An investigation by Justin Berman, a software developer interested in the “intersection of finance and cryptography,” has discovered a significant bug in Monero’s wallet code.
The Bug in Monero’s Wallet Code
In a Twitter thread on July 27, Monero developers said the bug impacted the network’s decoy selection algorithm. It, therefore, meant transactions weren’t as private as initially thought if the coin is spent within the first two blocks or roughly 20 minutes.
During this time, external third parties, constantly watching and trying to decipher Monero transactions, can identify which of the dispersed decoys is the actual spend.
However, the good news is, the cracking party won’t still know the transaction amount or anything about addresses.
The Best Mitigation Strategy Is to Wait
The flaw is specific to the official wallet code.
To mitigate against tracking or third parties trying to crack persons behind XMR transactions, the Monero development team is urging coin receivers to wait for at least an hour until the bug is fixed in the coming days.
The error isn’t fundamental but specifically affects Monero wallets.

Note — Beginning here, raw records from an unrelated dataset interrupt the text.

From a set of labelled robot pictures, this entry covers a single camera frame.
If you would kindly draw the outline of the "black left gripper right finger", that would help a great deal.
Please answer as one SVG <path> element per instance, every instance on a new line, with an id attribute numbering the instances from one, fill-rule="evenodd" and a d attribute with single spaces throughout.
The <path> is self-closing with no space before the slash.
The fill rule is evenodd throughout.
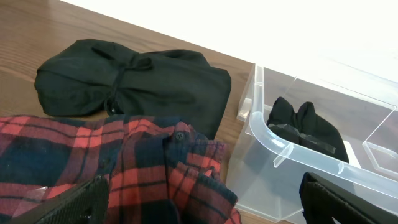
<path id="1" fill-rule="evenodd" d="M 397 224 L 397 215 L 313 172 L 304 173 L 299 194 L 307 224 Z"/>

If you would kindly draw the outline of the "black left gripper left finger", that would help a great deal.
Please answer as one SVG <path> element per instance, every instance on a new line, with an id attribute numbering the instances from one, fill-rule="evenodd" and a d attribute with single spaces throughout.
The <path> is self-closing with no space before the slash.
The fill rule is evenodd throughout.
<path id="1" fill-rule="evenodd" d="M 98 175 L 12 218 L 9 224 L 101 224 L 108 202 L 108 180 Z"/>

Accordingly, a fix would be to update the wallet’s code, not a hard fork.
“Users can substantially mitigate the risk to their privacy by waiting 1 hour or longer before spending their newly-received Monero until a fix can be added in a future wallet software update. A full network upgrade (hard fork) is not required to address this bug.”
Monero Under Assault
Monero is under assault for their solutions of presenting a genuinely anonymous means of transfer value without third parties.

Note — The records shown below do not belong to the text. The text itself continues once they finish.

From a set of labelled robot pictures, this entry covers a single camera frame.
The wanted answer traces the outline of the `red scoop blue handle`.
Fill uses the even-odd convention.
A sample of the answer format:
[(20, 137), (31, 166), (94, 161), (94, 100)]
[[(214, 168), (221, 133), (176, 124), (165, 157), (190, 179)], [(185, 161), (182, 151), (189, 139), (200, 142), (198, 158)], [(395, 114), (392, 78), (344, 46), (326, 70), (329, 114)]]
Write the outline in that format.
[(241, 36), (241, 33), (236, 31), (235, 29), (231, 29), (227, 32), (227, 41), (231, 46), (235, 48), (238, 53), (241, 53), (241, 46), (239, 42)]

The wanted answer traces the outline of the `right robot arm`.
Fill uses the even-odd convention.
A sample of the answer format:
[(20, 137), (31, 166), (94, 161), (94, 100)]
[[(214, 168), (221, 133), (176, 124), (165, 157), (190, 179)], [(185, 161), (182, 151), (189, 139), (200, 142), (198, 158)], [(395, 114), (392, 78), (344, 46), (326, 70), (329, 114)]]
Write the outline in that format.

Several regulators, especially in the U.S. and Europe, have expressed their frustrations, saying privacy coins, including Monero, fan illegalities, including money laundering.
For this reason, several exchanges, including ShapeShift, which is decentralizing, were forced to delist XMR to “de-risk.”

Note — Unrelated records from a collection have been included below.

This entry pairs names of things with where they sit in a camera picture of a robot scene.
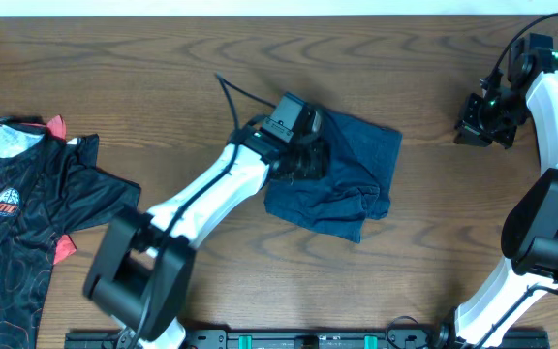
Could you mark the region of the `dark blue denim shorts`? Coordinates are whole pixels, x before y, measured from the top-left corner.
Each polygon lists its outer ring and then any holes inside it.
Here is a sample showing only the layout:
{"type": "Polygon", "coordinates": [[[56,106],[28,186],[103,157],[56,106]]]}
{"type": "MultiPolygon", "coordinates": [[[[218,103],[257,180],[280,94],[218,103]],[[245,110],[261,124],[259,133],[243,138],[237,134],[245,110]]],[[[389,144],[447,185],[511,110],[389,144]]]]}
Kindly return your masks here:
{"type": "Polygon", "coordinates": [[[316,180],[272,180],[265,210],[312,232],[359,243],[367,219],[388,216],[402,134],[327,110],[322,138],[329,145],[326,175],[316,180]]]}

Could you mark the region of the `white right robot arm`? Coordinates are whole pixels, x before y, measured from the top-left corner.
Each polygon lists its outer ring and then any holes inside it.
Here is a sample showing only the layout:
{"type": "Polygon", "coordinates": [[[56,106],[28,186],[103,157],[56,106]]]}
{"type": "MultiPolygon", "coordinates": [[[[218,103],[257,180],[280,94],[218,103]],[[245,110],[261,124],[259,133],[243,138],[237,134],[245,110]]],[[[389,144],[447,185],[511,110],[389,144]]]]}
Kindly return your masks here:
{"type": "Polygon", "coordinates": [[[546,348],[544,333],[511,333],[541,297],[558,296],[558,50],[547,35],[511,42],[508,69],[496,69],[460,110],[455,143],[512,147],[534,123],[541,175],[508,215],[503,256],[477,292],[441,324],[433,348],[546,348]]]}

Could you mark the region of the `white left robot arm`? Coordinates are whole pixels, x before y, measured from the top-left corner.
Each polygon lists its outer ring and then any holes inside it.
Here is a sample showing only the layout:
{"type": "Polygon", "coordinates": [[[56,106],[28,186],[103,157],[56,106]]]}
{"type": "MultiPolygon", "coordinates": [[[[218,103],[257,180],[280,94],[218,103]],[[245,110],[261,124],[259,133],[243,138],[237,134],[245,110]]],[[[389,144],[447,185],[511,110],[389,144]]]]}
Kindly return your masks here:
{"type": "Polygon", "coordinates": [[[147,212],[126,206],[109,222],[83,294],[116,320],[103,348],[177,348],[178,322],[198,248],[239,204],[271,179],[319,179],[328,167],[324,112],[285,94],[269,115],[236,125],[219,158],[147,212]]]}

At the same time, the IRS, in September 2020, said it would pay $625k for a team that successfully cracks Monero and privacy coins.
The one-year contract was won by crypto intelligence firms–Integra and Chainalysis.
They will provide tools to help the tax-collecting agency trace tax evaders. The IRS says privacy coins and non-custodial layer-2 solutions were conduits of criminal activities.
Earlier, BTCManager reported a Chainalysis employee confession that Monero was smartly invented.